| The War That Came Early |
POD: July 20, 1936;
Relevant POD: September 29, 1938
|Appearance(s):|| Hitler's War|
|Type of Appearance:||Direct (HW) POV (W&E on)|
|Occupation:||Soldier, Radio operator|
Theodosius "Theo" Hossbach was German Panzer II radio operator during the Second World War. His passion for the radio was such that he had the uncanny ability to tune out the real world even while in the heat of battle. This "talent" sometimes led Hossbach to share his political opinions at inappropriate times. His father had been reading The Decline and Fall of the Roman Empire when Hossbach was born, hence his very Latin sounding first name.
Under the command of Ludwig Rothe, Hossbach was part of the invasion of Czechoslovakia. His crew also included driver Fritz Bittenfeld. Unlike his colleagues, Hossbach did not worry much about the rather fragile state of the Panzer II, so long as his radio worked. The invasion was successful, and Czechoslovakia was subdued in about a month. Hossbach and his crew were then transferred to west, where they participated in the invasion of the Netherlands, which fell in a week. Hossbach and his crew then pressed on into Belgium. Throughout these battles, Rothe did his best to keep Hossbach tuned in to what was going on around them as much as possible, with varying degrees of success.
In 1939, as the German forces in Belgium prepared to press on into France, word began leaking that certain generals had been conspiring against Adolf Hitler. To the crew's surprise, Hitler himself came to the Belgian front to investigate one of their senior officers. Hossbach, intent on repairing his radio, very nearly didn't realize Hitler was in their midst, despite frantic signals from Rothe. However, Hossbach soon saw that Hitler was present, and immediately snapped to attention. Hitler was accompanied by two officers of the Waffen-SS. Hitler took the time to speak to the crew, which surprised them all. He surprised Rothe further by discussing the problematic fuel pump on the Panzer II. Hitler assured everyone that there would be an improved model shortly.

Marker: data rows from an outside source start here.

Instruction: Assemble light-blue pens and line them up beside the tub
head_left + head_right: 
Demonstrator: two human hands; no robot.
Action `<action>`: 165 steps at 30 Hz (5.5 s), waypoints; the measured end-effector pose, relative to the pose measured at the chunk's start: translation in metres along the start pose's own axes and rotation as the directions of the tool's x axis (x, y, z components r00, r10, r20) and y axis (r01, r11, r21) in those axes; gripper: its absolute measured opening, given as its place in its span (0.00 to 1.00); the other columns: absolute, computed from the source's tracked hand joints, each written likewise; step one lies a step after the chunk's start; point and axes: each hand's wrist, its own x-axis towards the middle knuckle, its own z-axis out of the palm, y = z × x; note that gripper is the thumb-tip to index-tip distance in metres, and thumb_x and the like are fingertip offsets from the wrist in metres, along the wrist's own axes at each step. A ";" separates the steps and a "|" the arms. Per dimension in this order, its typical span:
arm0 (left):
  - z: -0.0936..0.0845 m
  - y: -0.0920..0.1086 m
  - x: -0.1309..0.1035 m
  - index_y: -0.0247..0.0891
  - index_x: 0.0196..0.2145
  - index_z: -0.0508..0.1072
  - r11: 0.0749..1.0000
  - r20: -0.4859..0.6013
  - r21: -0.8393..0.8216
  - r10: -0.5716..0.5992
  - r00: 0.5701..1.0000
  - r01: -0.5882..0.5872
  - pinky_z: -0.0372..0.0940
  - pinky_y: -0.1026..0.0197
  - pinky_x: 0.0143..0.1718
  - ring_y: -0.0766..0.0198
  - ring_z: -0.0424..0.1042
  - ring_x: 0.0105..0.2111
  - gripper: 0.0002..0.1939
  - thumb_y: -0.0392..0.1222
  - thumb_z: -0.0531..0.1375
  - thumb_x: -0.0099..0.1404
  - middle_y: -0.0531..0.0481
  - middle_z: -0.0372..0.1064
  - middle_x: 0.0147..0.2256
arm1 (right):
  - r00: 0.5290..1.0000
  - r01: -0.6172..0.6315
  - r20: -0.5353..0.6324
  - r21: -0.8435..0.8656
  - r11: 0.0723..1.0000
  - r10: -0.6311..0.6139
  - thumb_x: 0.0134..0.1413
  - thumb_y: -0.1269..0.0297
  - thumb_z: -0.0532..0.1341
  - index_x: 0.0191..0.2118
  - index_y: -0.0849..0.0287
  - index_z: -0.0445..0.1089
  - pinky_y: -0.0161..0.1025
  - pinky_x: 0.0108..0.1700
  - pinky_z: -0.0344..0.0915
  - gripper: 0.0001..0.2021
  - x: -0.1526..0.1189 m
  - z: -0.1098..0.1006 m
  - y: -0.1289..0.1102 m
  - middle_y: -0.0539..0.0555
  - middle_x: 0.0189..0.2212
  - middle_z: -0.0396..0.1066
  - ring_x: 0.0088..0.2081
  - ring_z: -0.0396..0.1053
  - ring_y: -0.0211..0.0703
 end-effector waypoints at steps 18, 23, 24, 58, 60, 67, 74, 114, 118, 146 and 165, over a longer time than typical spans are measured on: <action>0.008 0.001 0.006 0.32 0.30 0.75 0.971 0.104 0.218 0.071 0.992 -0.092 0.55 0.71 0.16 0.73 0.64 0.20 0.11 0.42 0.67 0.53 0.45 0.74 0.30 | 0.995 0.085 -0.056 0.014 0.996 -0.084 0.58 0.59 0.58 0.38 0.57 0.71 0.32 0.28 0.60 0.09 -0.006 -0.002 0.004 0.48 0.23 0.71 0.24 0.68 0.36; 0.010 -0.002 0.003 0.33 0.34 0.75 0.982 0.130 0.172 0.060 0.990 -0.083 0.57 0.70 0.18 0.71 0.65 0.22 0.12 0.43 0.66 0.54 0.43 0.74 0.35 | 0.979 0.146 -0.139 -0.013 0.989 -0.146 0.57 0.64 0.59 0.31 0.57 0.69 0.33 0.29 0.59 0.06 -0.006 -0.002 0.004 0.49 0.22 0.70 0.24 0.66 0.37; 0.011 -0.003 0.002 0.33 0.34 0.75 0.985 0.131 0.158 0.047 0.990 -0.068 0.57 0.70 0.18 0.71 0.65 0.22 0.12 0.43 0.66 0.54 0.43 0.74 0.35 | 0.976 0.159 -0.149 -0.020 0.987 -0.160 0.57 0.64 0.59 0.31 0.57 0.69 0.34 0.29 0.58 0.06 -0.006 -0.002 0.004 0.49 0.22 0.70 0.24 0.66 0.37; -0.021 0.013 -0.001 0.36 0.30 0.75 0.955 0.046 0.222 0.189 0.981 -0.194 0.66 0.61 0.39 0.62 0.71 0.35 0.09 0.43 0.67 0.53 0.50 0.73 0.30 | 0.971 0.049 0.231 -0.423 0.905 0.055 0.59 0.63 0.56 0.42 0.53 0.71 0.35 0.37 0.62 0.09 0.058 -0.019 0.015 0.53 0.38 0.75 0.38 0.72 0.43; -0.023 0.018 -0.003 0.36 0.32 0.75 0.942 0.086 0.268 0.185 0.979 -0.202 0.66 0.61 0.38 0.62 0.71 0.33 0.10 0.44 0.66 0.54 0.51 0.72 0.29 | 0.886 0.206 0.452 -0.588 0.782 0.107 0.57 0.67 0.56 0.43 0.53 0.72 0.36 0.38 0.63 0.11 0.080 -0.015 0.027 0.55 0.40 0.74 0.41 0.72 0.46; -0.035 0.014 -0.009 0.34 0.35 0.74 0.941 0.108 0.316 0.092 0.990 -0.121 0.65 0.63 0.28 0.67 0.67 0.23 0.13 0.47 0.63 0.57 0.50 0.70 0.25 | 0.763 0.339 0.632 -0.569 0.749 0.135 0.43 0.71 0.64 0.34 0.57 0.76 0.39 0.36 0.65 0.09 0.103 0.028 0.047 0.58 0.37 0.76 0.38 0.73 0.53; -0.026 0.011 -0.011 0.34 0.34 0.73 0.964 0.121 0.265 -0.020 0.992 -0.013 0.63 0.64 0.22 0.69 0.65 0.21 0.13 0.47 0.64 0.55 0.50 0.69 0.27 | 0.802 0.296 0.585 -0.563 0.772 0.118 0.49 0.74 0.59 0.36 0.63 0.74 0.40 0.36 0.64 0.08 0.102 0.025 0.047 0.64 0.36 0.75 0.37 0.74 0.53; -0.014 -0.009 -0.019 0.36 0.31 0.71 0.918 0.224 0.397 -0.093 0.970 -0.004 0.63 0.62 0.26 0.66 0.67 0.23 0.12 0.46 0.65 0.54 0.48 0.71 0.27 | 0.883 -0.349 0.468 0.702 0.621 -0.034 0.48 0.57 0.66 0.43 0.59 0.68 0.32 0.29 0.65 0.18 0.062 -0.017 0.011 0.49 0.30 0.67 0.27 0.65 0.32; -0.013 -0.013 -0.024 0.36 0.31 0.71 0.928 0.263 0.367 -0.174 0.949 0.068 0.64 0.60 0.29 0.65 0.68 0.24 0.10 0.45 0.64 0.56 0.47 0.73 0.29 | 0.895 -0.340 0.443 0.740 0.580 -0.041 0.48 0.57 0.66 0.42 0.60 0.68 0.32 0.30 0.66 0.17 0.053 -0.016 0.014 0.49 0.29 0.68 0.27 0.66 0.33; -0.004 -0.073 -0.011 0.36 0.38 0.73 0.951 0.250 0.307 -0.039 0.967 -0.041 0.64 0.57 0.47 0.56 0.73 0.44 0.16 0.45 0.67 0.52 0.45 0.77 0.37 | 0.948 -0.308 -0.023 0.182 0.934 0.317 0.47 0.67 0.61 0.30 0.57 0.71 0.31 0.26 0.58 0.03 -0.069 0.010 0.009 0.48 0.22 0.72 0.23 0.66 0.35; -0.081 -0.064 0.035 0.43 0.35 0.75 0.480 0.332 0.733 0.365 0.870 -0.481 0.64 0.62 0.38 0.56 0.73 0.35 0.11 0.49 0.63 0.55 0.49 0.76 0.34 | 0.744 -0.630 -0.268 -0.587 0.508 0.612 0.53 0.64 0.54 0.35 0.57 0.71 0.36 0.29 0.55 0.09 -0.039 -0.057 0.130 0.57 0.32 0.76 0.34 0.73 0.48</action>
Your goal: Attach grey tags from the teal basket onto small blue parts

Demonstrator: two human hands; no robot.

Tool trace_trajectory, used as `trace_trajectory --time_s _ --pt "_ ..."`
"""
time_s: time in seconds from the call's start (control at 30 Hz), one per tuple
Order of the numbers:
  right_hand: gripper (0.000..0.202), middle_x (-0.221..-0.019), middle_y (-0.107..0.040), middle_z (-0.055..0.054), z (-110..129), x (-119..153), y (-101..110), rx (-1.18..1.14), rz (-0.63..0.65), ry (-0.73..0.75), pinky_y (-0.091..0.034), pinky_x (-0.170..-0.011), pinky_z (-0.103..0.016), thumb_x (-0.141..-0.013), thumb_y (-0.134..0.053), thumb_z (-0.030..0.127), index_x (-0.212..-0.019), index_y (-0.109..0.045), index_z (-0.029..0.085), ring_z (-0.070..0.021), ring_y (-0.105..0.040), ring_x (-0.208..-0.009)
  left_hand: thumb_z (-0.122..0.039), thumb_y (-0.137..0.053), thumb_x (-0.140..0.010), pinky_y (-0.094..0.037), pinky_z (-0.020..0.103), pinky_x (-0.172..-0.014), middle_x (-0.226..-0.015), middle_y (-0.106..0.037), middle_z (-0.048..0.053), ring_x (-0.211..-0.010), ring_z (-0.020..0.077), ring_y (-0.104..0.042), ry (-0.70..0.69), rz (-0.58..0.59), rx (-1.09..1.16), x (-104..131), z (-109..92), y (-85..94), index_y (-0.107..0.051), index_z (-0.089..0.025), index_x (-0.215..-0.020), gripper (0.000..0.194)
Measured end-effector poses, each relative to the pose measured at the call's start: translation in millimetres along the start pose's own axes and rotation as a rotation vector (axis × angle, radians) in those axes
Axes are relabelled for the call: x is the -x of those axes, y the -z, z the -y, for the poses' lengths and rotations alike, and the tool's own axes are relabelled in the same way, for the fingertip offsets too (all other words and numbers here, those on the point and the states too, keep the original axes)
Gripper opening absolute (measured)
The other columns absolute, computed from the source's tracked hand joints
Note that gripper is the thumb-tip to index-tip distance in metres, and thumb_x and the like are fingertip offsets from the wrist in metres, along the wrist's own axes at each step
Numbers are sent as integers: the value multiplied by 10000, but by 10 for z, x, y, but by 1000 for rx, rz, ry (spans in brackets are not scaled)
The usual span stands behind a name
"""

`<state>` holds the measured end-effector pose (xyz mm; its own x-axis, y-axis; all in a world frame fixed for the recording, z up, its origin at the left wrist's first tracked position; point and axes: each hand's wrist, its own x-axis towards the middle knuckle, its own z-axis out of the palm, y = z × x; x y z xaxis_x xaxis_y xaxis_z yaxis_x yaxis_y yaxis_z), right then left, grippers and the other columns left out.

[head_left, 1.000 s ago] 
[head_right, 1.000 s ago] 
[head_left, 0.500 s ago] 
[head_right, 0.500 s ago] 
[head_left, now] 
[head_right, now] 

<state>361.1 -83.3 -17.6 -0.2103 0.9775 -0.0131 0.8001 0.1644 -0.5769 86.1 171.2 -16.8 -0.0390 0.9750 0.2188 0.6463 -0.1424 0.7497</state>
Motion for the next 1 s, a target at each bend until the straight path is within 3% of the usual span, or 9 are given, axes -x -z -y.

As Hitler spoke, he indirectly referenced the conspiracy against him. Hitler's SS guards grew concerned that Hitler had said too much and that Hossbach, Rothe, and Bittenfeld might be a liability. Hitler ordered the SS men to leave the crew alone, and the SS grudingly complied.
Not much later, Hossbach and his crew were part of the invasion of France. After several months of a continuous drive, their luck ran out during an Anglo-French counter-offensive in April, 1939. The Panzer II was stopped by a shell. All three men made it out of the tank, but Rothe and Bittenfeld were gunned down by a French soldier. Only Hossbach survived, although he did lose a finger.
Hossbach spent brief time in a hospital before he was transferred to another Panzer. He was aware that his new colleagues would probably have a more difficult time keeping him plugged in to reality than Rothe had, as Rothe was used to him.